David W. Congdon said...

"At least they aren't usually the type that put the mental back in fundamentalist."

That's about as hilarious as Plantinga's quote.

Anonymous said...

It's not only the "mental" in fundamentalist that is worrying, it's the "fundament"!

Looney said...

Fundamentalism is about fundamentals. Christian fundamentalism is about Christ.

It is neither bloody minded traditionalism nor bloody minded progressivism. We are hated by both.

Ben Myers said...

G'day Looney, thanks for your input. I'm sure there's no question here of people "hating" fundamentalists.

The quote from Plantinga (by showing the sheer subjectivity and polemicism that is always involved in the use of the term) was in fact intended as a humorous and sympathetic defence of people who are labelled "fundamentalists".

Looney said...

Well howdy to you to Ben. I always love a bit of discussion. Academis seem to believe that fundamentalism is a mental disorder, rather than a belief system - or even a relationship with God. The discussion then moves on to an argument over whether fundamentalism is a dangerous disorber (i.e. 'fascist sumbitch') or a harmless disorder (i.e. stupid sumbitch). Admittedly, things get cluttered when some people go out of their way to become examples of one or the other of the disorders and loudly insist that they are fundamentalists. Somehow I don't think that this is the mainstream of fundamentalism.
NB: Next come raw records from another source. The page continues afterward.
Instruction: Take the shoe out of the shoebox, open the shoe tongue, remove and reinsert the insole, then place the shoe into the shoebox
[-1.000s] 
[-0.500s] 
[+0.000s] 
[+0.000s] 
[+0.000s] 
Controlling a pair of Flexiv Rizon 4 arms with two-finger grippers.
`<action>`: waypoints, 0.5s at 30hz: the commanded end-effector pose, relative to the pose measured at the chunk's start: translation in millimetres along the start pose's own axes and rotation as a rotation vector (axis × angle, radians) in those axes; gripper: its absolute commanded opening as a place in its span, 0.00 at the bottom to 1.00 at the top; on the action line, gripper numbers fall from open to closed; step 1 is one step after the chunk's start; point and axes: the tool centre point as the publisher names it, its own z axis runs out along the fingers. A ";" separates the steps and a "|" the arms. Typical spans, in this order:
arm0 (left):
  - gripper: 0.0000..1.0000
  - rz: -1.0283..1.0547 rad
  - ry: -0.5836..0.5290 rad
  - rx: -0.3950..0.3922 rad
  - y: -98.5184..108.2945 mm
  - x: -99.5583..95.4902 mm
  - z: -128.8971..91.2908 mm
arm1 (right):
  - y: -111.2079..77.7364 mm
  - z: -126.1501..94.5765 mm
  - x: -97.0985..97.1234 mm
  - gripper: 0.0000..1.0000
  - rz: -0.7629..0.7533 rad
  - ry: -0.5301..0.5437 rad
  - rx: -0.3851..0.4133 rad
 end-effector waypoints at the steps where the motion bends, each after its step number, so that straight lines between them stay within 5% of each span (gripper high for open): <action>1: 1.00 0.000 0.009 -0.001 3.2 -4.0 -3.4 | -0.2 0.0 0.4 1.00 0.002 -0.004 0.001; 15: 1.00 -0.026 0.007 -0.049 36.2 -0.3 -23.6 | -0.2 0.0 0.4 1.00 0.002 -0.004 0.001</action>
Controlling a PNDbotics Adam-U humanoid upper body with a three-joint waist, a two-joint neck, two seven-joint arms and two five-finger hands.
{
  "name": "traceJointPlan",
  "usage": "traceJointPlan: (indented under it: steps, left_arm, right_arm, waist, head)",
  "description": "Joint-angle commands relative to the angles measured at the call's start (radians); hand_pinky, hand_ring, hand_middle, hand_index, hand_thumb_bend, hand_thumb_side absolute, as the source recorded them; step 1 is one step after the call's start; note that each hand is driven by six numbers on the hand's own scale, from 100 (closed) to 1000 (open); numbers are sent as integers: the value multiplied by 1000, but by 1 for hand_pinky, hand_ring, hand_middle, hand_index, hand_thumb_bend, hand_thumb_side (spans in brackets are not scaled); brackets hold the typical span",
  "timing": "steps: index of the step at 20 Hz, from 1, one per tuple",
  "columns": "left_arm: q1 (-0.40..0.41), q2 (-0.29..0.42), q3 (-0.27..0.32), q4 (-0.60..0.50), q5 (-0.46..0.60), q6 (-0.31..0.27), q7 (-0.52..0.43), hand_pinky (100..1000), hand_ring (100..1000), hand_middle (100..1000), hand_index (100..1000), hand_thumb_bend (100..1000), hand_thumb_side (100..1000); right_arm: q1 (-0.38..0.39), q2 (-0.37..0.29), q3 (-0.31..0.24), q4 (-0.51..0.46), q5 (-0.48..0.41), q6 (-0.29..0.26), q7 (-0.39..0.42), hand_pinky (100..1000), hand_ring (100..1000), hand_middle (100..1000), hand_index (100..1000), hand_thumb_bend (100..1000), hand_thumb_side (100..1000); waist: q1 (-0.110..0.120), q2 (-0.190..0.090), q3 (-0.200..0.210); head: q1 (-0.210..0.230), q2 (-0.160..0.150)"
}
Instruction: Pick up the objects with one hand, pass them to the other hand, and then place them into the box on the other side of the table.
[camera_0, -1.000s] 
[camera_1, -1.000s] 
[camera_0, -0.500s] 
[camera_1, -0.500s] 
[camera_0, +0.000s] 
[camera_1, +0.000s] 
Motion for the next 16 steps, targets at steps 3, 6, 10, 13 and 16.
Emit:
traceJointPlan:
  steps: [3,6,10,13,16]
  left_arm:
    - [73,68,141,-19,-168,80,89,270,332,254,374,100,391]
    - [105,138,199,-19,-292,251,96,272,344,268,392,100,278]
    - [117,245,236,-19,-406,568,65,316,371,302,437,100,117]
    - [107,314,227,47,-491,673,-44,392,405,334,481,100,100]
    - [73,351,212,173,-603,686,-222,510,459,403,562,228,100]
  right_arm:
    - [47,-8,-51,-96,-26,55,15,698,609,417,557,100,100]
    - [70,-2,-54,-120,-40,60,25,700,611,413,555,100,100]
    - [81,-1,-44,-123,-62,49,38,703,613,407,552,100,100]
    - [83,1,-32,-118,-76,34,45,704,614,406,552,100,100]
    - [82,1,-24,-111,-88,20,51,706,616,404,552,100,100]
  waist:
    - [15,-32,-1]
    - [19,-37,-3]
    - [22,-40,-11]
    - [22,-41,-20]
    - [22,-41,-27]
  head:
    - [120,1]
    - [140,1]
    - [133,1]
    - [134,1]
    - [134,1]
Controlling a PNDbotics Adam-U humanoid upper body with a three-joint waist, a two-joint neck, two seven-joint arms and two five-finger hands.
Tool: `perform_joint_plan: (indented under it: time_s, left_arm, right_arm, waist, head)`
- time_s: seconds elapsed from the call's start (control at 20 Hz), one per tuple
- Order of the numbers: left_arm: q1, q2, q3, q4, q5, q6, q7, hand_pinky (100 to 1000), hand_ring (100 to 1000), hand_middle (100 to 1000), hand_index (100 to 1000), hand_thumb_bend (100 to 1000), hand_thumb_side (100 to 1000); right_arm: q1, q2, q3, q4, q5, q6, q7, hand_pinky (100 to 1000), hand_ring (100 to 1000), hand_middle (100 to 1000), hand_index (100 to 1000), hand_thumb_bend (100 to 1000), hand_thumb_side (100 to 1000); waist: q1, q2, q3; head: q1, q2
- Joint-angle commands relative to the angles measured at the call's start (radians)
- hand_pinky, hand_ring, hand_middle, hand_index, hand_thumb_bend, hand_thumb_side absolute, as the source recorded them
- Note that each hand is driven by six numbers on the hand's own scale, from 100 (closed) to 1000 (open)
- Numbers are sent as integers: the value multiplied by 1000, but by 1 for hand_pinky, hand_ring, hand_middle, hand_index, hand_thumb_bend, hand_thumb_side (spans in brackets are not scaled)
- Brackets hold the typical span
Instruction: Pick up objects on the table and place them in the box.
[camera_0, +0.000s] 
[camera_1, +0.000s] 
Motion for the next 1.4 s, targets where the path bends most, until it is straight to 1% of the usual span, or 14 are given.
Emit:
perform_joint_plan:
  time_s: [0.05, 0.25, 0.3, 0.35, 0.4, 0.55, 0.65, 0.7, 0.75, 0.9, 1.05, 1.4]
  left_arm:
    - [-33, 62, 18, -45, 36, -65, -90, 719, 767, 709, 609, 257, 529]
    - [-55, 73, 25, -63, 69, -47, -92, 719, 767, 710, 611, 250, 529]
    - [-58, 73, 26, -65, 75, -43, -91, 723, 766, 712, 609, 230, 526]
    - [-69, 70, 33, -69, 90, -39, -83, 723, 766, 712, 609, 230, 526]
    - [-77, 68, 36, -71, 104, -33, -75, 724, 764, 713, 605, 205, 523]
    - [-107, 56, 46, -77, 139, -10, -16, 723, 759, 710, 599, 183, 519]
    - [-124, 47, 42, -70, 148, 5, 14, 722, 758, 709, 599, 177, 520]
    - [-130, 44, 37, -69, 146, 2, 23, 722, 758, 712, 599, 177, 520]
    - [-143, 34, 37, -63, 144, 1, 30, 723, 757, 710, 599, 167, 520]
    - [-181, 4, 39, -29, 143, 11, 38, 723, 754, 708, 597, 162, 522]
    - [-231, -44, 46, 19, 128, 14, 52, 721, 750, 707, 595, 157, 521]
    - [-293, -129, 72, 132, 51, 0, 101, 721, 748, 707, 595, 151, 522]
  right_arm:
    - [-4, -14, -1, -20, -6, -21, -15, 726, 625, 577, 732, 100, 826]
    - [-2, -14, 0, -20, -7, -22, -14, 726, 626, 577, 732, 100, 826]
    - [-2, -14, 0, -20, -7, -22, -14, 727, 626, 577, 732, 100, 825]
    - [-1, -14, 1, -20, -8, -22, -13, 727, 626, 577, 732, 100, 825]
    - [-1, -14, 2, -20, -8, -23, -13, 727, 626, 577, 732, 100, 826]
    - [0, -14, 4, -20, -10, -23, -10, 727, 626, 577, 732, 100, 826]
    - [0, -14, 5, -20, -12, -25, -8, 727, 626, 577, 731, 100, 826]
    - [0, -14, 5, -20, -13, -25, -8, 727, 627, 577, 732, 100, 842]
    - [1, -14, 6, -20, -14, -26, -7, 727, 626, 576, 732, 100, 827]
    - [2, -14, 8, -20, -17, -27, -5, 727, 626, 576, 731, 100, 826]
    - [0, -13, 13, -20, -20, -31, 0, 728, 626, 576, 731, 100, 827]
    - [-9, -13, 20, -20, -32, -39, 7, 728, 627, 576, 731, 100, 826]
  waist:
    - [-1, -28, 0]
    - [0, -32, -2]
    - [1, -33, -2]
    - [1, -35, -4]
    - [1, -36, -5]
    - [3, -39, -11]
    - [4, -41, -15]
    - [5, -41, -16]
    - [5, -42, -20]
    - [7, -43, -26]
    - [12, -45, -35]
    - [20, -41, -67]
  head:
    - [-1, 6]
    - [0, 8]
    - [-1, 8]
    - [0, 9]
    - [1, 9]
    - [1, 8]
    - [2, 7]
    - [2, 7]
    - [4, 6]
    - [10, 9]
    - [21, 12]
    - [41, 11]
I am just searching for some more intelligent thought on the subject and some ideas to shake up my thinking. This topic should be fairly important these days: With Christian, Islamic and sometimes Hindu Fundys stirring things up around the world, it would seem more than academically important to try to understand things. As Cynthia's post seems to indicate, there is little beyond caricatures and stereotypes on offer at the moment.

Jon said...

I remember hearing AP giving the Gifford lectures at St And and using this illustration.

However, possibily funnier (?) was AP's tirade against Biblical Studies (by Biblical Studies using John Allegro and his hallucinogenic mushroom theory as a prime example) to which Richard Bauckham stands up and has his own tirade back. It was wonderful... AP looking like the BFG and Bauckham more reminiscent of Rumplestiltskin...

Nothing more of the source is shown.